Nursing students at Nkungi in central Tanzania using Free Geek Lenovo laptops

Cecillia Thobani administers Fairfield Children’s Home at Old Mutare in Zimbabwe where three Free Geek computers are in use in the houses.

Rev. John Kalua, who headed Livingstonia (Presbyterian) Synod in Malawi, has received laptops for use in improving the Synod’s accounting systems.

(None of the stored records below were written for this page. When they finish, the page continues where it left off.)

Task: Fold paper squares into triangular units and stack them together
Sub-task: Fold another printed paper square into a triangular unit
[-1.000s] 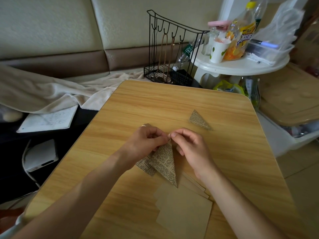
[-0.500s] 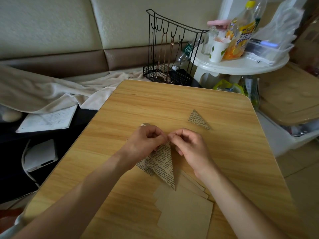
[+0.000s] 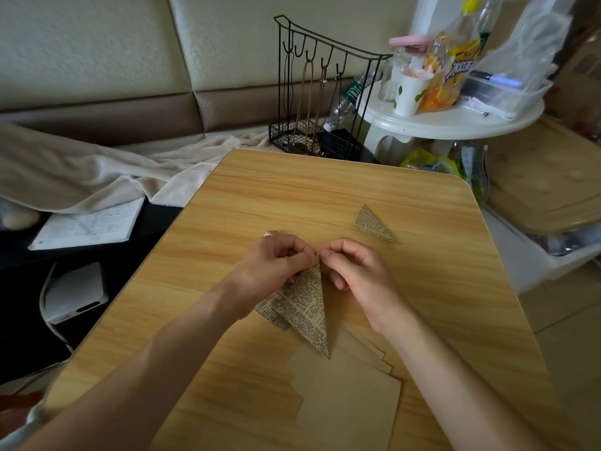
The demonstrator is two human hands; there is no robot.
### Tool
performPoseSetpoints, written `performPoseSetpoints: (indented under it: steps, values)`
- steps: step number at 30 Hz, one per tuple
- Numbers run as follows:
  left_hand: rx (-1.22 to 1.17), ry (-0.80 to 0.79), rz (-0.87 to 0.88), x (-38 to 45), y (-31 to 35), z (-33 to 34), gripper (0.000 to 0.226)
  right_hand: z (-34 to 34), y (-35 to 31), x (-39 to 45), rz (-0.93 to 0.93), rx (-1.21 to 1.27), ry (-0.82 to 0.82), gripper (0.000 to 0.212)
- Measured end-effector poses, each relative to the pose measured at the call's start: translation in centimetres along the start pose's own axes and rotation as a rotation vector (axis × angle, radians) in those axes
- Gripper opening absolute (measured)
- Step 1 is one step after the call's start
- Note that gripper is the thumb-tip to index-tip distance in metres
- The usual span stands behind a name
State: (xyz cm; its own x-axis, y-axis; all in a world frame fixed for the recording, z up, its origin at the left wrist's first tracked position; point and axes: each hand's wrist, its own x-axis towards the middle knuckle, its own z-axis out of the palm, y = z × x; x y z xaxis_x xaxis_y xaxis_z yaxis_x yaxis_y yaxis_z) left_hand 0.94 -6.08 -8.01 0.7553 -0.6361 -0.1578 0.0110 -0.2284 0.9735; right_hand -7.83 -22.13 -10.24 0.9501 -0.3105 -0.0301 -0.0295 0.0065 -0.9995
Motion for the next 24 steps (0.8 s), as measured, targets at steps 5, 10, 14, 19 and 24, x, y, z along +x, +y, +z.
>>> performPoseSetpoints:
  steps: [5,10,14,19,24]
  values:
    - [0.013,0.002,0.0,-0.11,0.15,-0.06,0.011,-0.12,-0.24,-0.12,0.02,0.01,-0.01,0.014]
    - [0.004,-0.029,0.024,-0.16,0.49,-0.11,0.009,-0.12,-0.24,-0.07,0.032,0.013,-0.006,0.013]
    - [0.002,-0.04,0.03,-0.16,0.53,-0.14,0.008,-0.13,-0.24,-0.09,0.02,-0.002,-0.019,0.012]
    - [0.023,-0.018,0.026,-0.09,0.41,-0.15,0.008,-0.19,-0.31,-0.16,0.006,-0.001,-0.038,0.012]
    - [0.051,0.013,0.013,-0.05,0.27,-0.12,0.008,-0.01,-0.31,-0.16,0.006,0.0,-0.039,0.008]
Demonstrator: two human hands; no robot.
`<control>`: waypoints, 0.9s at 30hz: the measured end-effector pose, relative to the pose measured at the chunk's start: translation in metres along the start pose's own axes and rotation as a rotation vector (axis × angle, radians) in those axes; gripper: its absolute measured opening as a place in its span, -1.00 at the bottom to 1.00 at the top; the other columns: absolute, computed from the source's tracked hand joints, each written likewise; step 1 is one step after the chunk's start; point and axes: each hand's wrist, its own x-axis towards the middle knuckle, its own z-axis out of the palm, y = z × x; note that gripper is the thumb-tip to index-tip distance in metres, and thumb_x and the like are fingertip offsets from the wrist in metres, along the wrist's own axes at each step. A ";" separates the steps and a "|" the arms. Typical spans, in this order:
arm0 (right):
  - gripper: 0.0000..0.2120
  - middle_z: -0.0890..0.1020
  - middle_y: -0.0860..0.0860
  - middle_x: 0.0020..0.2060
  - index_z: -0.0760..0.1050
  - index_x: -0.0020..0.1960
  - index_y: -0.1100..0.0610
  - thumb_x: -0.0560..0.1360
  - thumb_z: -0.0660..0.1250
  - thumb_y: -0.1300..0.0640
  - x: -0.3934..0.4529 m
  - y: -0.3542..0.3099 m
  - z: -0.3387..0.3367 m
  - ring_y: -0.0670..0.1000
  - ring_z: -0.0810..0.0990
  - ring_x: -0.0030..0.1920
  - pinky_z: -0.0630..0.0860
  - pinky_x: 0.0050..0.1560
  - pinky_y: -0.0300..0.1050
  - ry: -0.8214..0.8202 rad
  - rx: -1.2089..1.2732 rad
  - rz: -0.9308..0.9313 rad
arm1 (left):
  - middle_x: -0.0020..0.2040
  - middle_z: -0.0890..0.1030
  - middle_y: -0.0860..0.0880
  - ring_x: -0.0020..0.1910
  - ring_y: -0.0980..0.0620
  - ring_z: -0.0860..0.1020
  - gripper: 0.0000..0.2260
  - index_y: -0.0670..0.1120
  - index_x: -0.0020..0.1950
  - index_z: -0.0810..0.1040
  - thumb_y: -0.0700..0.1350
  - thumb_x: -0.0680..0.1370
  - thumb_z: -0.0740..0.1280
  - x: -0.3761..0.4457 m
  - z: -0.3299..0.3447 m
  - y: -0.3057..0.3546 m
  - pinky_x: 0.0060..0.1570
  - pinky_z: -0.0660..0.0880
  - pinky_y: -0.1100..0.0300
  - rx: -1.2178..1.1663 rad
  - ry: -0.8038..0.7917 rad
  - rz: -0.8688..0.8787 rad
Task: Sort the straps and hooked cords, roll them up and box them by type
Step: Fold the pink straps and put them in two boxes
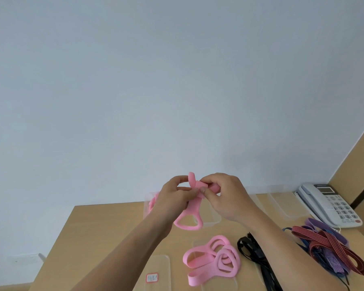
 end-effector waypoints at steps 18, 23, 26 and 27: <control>-0.85 0.62 -0.16 -0.14 0.65 -0.07 0.03 0.38 0.49 0.20 -0.008 0.002 0.023 -0.06 0.54 -0.13 0.47 -0.12 -0.23 0.305 -0.090 -0.173 | 0.03 0.72 -0.25 -0.13 -0.14 0.69 -0.59 -0.10 0.05 0.75 0.20 0.63 0.29 -0.001 -0.007 0.008 0.10 0.65 -0.12 -0.090 -0.120 -0.116; -0.80 0.59 -0.15 -0.13 0.66 -0.12 0.03 0.33 0.55 0.26 -0.009 0.002 0.030 -0.04 0.55 -0.09 0.51 -0.13 -0.15 0.291 -0.092 -0.160 | -0.01 0.71 -0.27 -0.13 -0.13 0.67 -0.70 -0.17 -0.01 0.74 0.03 0.64 0.35 0.000 -0.010 0.003 0.11 0.64 -0.09 -0.169 -0.121 -0.096; -0.83 0.58 -0.17 -0.15 0.68 -0.16 0.00 0.37 0.50 0.26 -0.013 -0.001 0.031 -0.08 0.56 -0.06 0.50 -0.08 -0.21 0.235 -0.048 -0.167 | -0.06 0.72 -0.24 -0.10 -0.13 0.67 -0.78 -0.19 -0.04 0.72 -0.10 0.64 0.34 0.001 -0.014 0.001 0.17 0.63 -0.11 -0.197 -0.133 -0.095; -0.83 0.58 -0.18 -0.16 0.68 -0.17 -0.01 0.38 0.49 0.26 -0.015 -0.003 0.031 -0.10 0.57 -0.07 0.50 -0.08 -0.23 0.219 -0.018 -0.169 | -0.04 0.72 -0.26 -0.07 -0.14 0.67 -0.82 -0.22 0.02 0.69 -0.16 0.63 0.33 0.002 -0.016 -0.001 0.19 0.62 -0.12 -0.201 -0.137 -0.092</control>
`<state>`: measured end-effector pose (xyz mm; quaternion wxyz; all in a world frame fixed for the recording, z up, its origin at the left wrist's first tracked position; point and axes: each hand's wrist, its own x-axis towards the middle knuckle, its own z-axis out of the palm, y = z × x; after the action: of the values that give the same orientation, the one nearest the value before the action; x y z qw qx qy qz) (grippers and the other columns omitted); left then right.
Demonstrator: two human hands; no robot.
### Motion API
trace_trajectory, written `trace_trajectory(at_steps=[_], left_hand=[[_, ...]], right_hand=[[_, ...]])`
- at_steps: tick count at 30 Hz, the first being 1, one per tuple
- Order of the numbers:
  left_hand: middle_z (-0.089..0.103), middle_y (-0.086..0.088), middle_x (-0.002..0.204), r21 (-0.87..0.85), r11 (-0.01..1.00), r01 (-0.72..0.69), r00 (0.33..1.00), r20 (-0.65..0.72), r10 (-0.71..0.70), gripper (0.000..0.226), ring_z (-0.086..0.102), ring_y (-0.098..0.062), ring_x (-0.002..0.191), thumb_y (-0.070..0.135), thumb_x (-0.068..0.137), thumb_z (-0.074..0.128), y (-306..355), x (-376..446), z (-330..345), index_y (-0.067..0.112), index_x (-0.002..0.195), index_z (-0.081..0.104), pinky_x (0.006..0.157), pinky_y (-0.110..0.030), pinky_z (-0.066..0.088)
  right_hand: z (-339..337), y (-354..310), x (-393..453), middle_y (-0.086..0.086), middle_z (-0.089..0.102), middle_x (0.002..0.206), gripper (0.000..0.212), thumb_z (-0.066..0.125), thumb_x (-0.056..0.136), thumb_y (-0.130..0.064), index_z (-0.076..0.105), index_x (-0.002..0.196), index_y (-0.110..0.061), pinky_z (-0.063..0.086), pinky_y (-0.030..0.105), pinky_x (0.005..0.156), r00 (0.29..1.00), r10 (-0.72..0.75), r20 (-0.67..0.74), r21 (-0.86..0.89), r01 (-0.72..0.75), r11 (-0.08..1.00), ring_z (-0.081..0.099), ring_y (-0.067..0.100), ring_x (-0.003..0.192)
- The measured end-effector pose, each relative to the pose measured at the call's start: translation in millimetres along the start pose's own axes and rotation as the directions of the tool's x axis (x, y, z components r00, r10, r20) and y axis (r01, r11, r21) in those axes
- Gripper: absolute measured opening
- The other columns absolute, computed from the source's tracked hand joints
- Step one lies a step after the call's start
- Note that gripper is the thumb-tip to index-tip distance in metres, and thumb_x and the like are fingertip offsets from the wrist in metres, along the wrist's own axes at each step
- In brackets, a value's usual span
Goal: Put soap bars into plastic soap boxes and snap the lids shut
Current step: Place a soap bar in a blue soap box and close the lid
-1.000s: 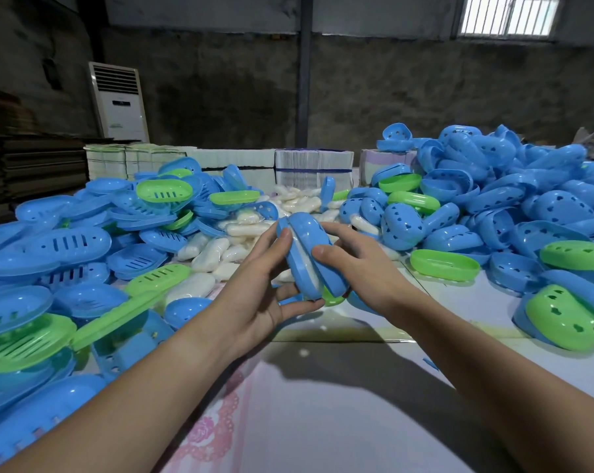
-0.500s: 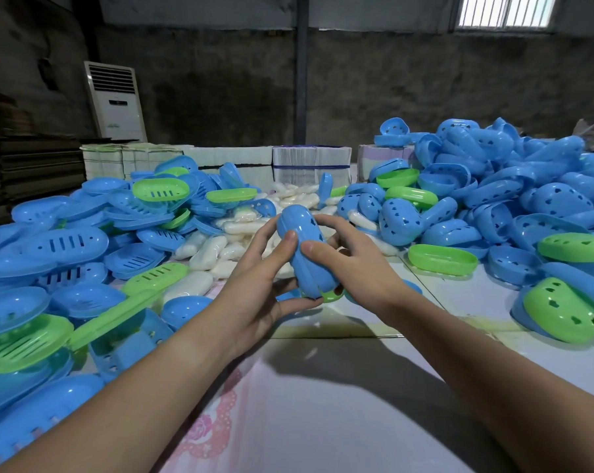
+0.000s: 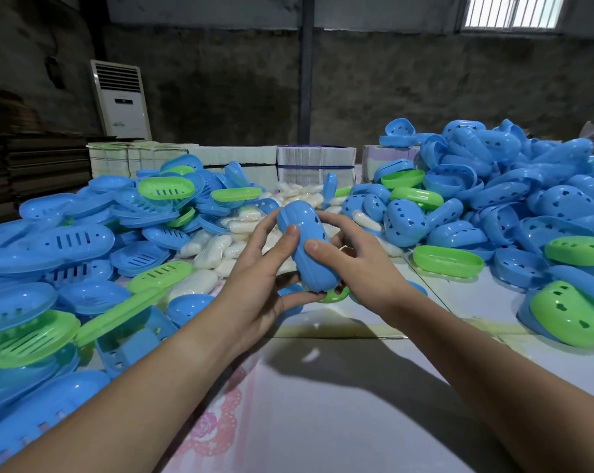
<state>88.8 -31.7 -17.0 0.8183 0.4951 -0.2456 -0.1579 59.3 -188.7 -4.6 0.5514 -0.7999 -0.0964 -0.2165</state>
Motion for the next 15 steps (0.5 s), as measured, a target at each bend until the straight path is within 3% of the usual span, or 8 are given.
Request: trace_trajectory(at_steps=[6, 11, 15], left_hand=[[0.078, 0.003, 0.112, 0.03, 1.0, 0.0, 1.0, -0.011, 0.001, 0.063, 0.074, -0.037, 0.102, 0.044, 0.076, 0.075, -1.3, 0.3, 0.1, 0.043, 0.136, 0.054, 0.064, -0.041, 0.063], [0.077, -0.004, 0.114, 0.038, 0.999, -0.014, 1.0, -0.014, 0.014, 0.061, 0.075, -0.038, 0.1, 0.043, 0.073, 0.077, 0.3, 0.1, 1.1, 0.042, 0.131, 0.058, 0.061, -0.04, 0.062], [0.078, -0.003, 0.11, 0.04, 0.999, -0.023, 1.0, -0.009, 0.023, 0.06, 0.076, -0.035, 0.097, 0.043, 0.073, 0.076, 2.2, -0.6, 1.5, 0.041, 0.131, 0.058, 0.061, -0.041, 0.062]], right_hand=[[-0.8, 3.6, 1.1, -0.007, 0.054, 0.08, 0.061, 0.066, 0.062, -0.066, 0.057, 0.12, -0.048, 0.044, 0.023, 0.061, 1.0, -0.007, 0.011, -0.006, 0.007, 1.0, 0.058, 0.006, 0.065], [-3.4, 3.4, 1.5, -0.02, 0.054, 0.069, 0.051, 0.071, 0.063, -0.064, 0.058, 0.112, -0.055, 0.045, 0.014, 0.055, 0.999, -0.041, 0.032, 0.027, 0.04, 0.999, 0.056, 0.0, 0.059], [-7.2, 3.5, 3.4, -0.02, 0.055, 0.066, 0.05, 0.074, 0.064, -0.063, 0.059, 0.111, -0.054, 0.046, 0.014, 0.056, 0.998, -0.044, 0.047, 0.066, 0.041, 0.997, 0.06, 0.0, 0.061]])
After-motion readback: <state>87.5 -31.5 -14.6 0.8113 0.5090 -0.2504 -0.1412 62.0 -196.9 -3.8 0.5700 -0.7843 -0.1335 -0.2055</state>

It was glaringly apparent to me as I wrote this post that the original impetus for my Free Geek story had vanished; no Hardware Grant #35731 laptops have got to Hartzell High School. That inspired an effort to renew my connection with Jahsie Justice Manhando, a student at Africa University, whom Annette and I got to know during our 2006 visit. Justice was a resident in House 8 at Fairfield Children’s Home then and a Level 4 student at Hartzell Central Primary School. Later he progressed to Hartzell High School where he remained for six years, successfully completing A-level studies, Justice has related to me the minimal progress in computer use at Hartzell High School since my 2006 experience, even at the advanced A-level stage, and about current efforts to improve that situation in response to a national mandate to do so. Justice and I will continue to cooperate in developing a means to support that improvement using Hardware Grant #35137 laptops. That effort will join with a continuing effort to send laptops to a dear friend, Njimbu Chot Esaie (Isaiah) who works with street children in Lubumbashi, far south in the Democratic Republic of Congo, and has been asking for Free Geek computers for years. The seemingly impenetrable barrier has been lack of couriers to carry the laptops.